Per quel che riguarda l’Afghanistan, lo spettacolo offerto dalle ultime due tornate elettorali ha ulteriormente incrinato la fiducia nutrita dalla popolazione nelle principali istituzioni, elemento indispensabile per un qualsivoglia tentativo di pacificazione. La dilagante corruzione presente all’interno del governo centrale e di numerose istituzioni locali, non fa che peggiorare la situazione e contribuire al deterioramento della situazione in cui versa il Paese. Una capillare lotta alla corruzione, specie all’interno degli enti di governo più vicini alla popolazione, rappresenterebbe un segnale importante nei confronti degli afgani e ridurrebbe l’appeal di cui godono oggi i talebani.

Per quel che riguarda invece la dimensione regionale, sarebbe importante dare vita a luoghi di dialogo che permettessero alle varie parti di confrontarsi e convergere verso posizioni comuni. In questi ultimi anni, si è dato vita a numerosi fora di dialogo e ciò ha permesso un certo miglioramento nei rapporti tra alcuni degli Stati coinvolti. Tuttavia, non si può non notare come pochissimo sia stato fatto per dare slancio al dialogo tra Pakistan ed India, il quale costituisce la principale fonte di tensioni all’interno della regione. In quest’ottica, la costruzione del TAPI sarebbe di grande importanza, ma ulteriori misure andrebbero intraprese per spingere le parti ad una più stretta collaborazione.

Al momento, gli Stati Uniti sembrano attenti ad evitare di invischiarsi in un’eventuale opera di mediazione tra le parti e le stesse condizioni interne ai due Stati – e qui mi riferisco soprattutto alla debolezza dell’esecutivo pakistano – lasciano poco spazio alla speranza di un avvicinamento.
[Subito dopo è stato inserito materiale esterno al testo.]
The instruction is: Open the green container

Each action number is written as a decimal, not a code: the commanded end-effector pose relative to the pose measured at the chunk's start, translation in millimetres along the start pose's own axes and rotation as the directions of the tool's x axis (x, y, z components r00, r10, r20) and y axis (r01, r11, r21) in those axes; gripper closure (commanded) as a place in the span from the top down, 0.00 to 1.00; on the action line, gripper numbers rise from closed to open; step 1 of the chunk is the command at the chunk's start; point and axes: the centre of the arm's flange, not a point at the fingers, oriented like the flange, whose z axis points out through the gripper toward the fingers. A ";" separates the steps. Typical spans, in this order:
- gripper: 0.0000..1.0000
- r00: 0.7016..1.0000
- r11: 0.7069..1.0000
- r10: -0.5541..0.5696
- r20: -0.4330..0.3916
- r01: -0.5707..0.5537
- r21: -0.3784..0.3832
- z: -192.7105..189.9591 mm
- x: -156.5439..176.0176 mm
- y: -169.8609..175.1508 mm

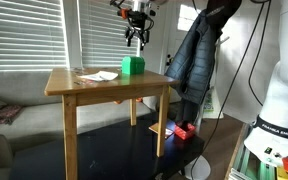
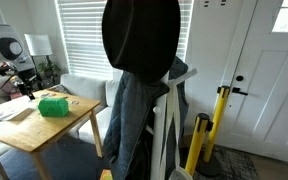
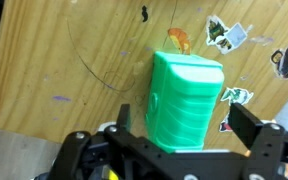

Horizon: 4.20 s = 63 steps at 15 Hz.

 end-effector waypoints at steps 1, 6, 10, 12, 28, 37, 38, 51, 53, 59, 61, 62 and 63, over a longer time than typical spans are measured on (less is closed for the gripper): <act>1.00 0.998 0.998 0.064 0.017 -0.063 -0.011 9.7 9.7 -31.8; 1.00 0.996 0.995 0.091 0.000 -0.091 -0.029 34.3 26.0 -44.9; 1.00 0.995 0.995 0.096 -0.004 -0.096 -0.040 49.6 32.1 -49.5; 1.00 0.996 0.995 0.088 -0.004 -0.088 -0.050 55.1 33.2 -50.1; 1.00 0.976 0.971 -0.209 0.054 0.214 -0.111 71.4 35.9 -33.0; 1.00 0.752 0.741 -0.650 0.112 0.659 -0.124 62.9 50.8 -19.0; 1.00 0.714 0.704 -0.688 0.132 0.700 -0.119 64.1 53.2 -16.6; 1.00 0.091 0.085 -0.955 0.283 0.996 -0.034 66.8 77.2 8.8; 1.00 0.012 0.014 -0.957 0.288 1.000 0.006 67.1 78.4 11.5; 1.00 0.246 0.247 -0.910 0.334 0.968 -0.038 46.8 77.3 20.0; 1.00 0.335 0.340 -0.868 0.367 0.939 -0.053 33.8 72.4 26.4; 1.00 0.376 0.386 -0.845 0.381 0.921 -0.054 29.2 69.3 29.5; 1.00 0.417 0.431 -0.821 0.390 0.901 -0.053 26.4 66.3 32.5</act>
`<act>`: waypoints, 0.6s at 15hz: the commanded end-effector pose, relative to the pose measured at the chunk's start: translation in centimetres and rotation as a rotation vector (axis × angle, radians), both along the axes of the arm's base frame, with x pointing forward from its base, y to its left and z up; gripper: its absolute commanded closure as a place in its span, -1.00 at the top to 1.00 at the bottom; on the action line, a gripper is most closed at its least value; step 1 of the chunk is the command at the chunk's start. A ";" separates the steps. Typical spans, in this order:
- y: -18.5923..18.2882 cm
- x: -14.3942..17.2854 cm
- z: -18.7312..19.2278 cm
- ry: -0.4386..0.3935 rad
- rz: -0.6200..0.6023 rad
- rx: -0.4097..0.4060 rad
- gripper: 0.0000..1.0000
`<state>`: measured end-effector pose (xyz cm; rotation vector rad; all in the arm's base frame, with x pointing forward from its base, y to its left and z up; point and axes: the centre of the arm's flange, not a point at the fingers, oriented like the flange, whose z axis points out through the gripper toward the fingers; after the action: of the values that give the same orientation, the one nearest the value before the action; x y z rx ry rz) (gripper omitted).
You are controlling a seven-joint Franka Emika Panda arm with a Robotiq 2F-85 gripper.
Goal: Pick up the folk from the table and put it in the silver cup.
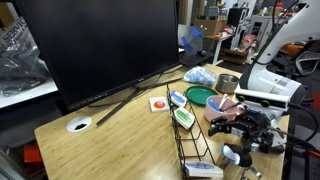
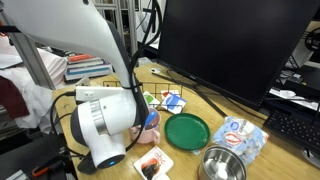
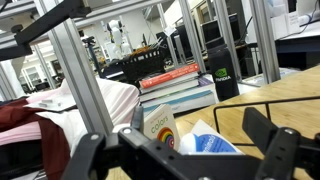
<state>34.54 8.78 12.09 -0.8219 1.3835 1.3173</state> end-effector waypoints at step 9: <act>1.1 -0.8 4.3 -0.065 0.132 -0.419 1.00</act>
<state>34.41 9.41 14.12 -1.1150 1.5181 1.1756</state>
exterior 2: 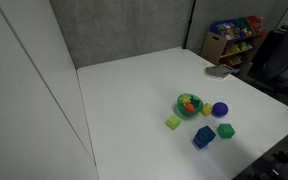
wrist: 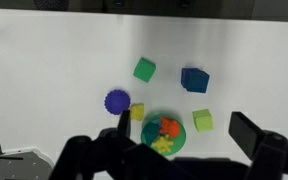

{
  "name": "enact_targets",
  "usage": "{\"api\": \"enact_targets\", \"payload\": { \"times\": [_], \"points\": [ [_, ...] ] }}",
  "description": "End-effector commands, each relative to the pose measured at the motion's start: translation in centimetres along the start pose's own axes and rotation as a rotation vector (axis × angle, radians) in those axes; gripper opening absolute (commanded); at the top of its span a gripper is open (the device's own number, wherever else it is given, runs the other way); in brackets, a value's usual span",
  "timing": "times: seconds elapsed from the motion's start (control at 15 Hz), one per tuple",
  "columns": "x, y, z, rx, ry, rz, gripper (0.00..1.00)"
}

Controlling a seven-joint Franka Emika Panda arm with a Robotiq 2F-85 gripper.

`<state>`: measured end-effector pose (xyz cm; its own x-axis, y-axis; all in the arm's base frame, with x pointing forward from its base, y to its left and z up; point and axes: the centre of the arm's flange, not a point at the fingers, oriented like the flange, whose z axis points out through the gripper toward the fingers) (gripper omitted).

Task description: Pour the purple ball inside the green bowl

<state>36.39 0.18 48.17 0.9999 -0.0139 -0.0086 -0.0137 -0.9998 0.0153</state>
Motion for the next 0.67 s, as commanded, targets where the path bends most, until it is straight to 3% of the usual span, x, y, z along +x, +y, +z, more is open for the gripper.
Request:
{"api": "enact_targets", "payload": {
  "times": [0.0,0.33,0.6],
  "points": [
    [0.0,0.0,0.0,0.000,0.000,0.000,1.00],
    [0.0,0.0,0.0,0.000,0.000,0.000,1.00],
    [1.9,-0.7,-0.3,0.000,-0.003,0.005,1.00]
  ]
}}
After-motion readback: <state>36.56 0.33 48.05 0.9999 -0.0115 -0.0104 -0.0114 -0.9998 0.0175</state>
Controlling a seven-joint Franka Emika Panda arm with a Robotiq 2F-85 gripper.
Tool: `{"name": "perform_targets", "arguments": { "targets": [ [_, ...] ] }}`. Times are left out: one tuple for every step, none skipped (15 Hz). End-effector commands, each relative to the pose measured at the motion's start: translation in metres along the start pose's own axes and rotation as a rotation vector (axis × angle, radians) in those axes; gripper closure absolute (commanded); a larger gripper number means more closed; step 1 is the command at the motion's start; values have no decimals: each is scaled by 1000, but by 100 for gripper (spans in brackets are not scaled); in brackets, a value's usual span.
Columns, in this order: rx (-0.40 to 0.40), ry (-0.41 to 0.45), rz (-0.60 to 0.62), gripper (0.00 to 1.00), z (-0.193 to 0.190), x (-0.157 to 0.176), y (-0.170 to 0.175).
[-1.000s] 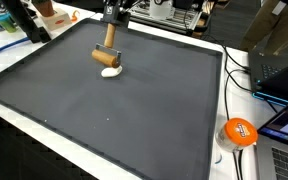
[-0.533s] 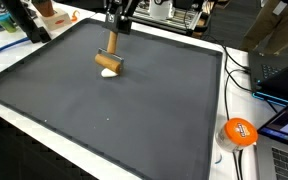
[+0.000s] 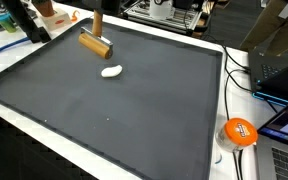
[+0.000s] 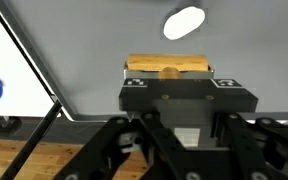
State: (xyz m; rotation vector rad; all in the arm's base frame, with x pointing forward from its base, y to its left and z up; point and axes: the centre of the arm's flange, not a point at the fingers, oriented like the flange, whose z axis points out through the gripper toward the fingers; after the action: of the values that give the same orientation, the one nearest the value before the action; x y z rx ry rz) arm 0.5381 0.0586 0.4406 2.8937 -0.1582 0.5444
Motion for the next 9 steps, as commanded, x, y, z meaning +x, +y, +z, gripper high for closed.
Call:
{"name": "perform_targets", "arguments": {
  "targets": [
    [34,-143,-87,78,-61,64,-6],
    [82,-182,-112,78,-71,74,-5],
    [122,-214,-129,78,-79,82,-3],
    [160,-248,-139,78,-85,90,0],
    [181,-278,-143,78,-90,96,2],
    [196,-305,-142,78,-91,102,7],
    [211,-310,-147,78,-92,107,12],
    [157,-269,-143,53,-87,75,5],
    [170,-279,-146,53,-89,83,9]
  ]
}}
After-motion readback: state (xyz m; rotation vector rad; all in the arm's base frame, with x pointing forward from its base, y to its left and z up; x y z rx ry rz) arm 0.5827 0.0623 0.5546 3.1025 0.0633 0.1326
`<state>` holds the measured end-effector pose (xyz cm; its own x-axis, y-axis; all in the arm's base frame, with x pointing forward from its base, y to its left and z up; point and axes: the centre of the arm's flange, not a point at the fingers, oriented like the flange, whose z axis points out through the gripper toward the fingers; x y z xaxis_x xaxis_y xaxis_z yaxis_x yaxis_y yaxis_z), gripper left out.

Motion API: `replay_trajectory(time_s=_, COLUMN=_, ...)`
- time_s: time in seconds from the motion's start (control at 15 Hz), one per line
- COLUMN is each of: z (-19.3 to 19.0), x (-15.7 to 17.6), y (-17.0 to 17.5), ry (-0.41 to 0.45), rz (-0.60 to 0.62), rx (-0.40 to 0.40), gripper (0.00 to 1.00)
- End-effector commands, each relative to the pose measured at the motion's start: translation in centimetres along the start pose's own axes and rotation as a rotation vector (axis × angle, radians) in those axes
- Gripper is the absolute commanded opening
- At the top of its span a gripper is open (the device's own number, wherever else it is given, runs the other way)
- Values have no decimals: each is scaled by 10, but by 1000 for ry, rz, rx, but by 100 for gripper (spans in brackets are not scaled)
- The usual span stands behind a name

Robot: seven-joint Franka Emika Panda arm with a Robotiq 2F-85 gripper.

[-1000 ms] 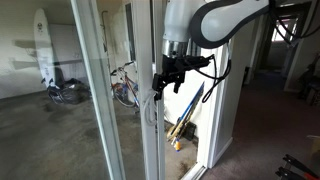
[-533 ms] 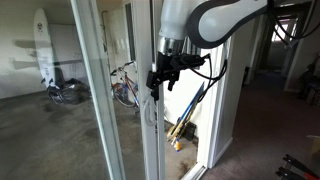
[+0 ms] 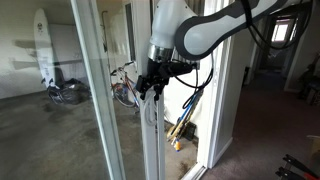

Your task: Slide the glass door to the right.

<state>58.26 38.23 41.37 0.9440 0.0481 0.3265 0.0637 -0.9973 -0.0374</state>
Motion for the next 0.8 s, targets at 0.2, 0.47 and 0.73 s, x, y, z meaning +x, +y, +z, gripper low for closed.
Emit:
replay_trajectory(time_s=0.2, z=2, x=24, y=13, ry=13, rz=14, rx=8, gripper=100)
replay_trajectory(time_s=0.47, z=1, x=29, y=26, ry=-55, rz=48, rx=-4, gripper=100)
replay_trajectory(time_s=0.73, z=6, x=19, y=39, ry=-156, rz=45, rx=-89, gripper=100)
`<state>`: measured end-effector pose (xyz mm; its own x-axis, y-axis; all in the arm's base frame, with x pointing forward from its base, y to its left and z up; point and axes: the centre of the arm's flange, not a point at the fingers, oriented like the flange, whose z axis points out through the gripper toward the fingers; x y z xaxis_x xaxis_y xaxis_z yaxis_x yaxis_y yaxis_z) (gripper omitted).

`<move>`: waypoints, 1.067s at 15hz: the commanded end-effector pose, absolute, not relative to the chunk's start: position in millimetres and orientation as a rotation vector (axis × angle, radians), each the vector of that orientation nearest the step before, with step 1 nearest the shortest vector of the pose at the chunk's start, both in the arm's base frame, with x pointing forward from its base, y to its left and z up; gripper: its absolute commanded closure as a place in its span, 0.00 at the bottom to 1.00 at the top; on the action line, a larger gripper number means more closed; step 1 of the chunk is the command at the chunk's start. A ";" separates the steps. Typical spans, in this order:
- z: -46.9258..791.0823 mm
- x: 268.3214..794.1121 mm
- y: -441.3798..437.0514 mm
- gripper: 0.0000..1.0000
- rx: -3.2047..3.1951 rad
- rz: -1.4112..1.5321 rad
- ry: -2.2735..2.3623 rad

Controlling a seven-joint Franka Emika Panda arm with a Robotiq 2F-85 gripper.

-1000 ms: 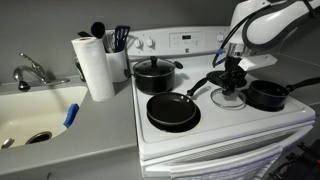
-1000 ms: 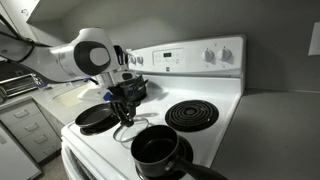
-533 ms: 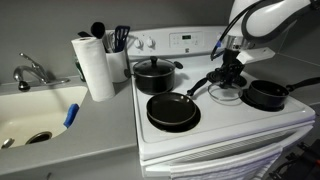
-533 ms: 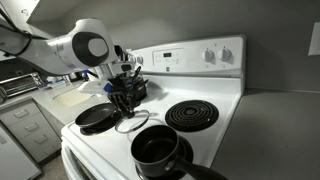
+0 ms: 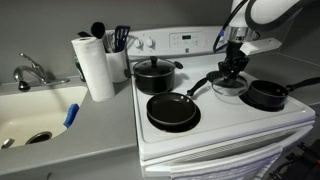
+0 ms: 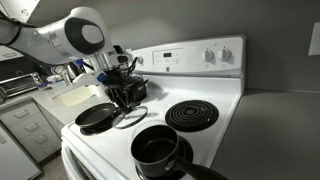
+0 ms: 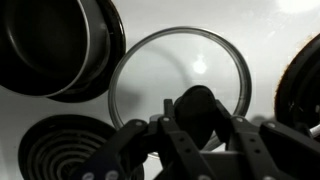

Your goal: Take the lid from the stove and put it on the left pot

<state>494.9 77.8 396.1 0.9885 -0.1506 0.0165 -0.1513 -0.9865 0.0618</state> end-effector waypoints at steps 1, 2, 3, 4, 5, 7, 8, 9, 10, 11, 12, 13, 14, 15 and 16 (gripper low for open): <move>421.4 480.3 78.1 0.85 3.041 0.007 -0.256; 427.2 475.6 81.4 0.85 3.039 0.014 -0.260; 430.4 472.1 83.3 0.85 3.037 0.022 -0.267; 433.9 467.7 83.9 0.85 3.032 0.029 -0.279; 436.0 464.1 84.0 0.85 3.028 0.035 -0.285; 440.5 456.8 81.6 0.85 3.021 0.045 -0.299; 442.4 452.8 78.5 0.85 3.018 0.050 -0.303; 442.5 449.1 74.4 0.85 3.010 0.049 -0.309; 442.9 445.4 70.0 0.85 3.004 0.049 -0.311; 443.2 441.6 65.6 0.85 2.998 0.046 -0.315; 444.5 436.8 61.6 0.85 2.989 0.049 -0.325; 445.5 433.7 58.0 0.85 2.985 0.046 -0.331; 445.8 429.8 55.1 0.85 2.972 0.045 -0.339; 447.2 427.1 52.1 0.85 2.965 0.042 -0.339; 448.6 423.1 49.7 0.85 2.954 0.043 -0.343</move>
<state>443.7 60.5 439.9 0.9761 -0.2136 0.0396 -0.2170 -0.9682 0.1248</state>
La difficoltà di un dialogo tra India e Pakistan sembra aver spinto le varie parti ad adottare un approccio pragmatico, fondato sulla convinzione che la sola strada percorribile sia quella di un approfondimento della collaborazione economica e sui conseguenti effetti benefici che essa avrebbe sulle relazioni politiche dei due Stati.

Trattasi dunque di un approccio funzionalista che potrebbe funzionare anche nel caso dei rapporti tra Pakistan ed Afghanistan.

Decenni di scontri ed incomprensioni hanno alimentato un fitto strato di scetticismo e ci vorrà molto tempo prima che i due Paesi, ma soprattutto le loro popolazioni, comincino a fidarsi l’uno dell’altro e un nuovo capitolo possa aprirsi nella storia dell’Asia meridionale.


* Daniele Grassi è dottore in Scienze Politiche e specializzando in “Relazioni Internazionali” presso la LUISS Guido Carli. Ha svolto uno stage di ricerca presso lo “Strategic Studies Institute” di Islamabad.


1 Nello svolgimento delle sue attività, l’HPC si avvale del sostegno e dell’assistenza logistica fornitagli dal “Saalam Group”. L’UNAMA ne ha annunciato la creazione lo scorso 31 ottobre. Si tratta di un gruppo di esperti delle Nazioni Unite che metterà la proprie competenze a disposizione del processo di riconciliazione e contribuirà ad un maggiore coinvolgimento dell’ONU in questa delicata fase.

2 In occasione delle ultime elezioni parlamentari, i pashtun hanno perso decine di seggi in favore degli altri gruppi etnici.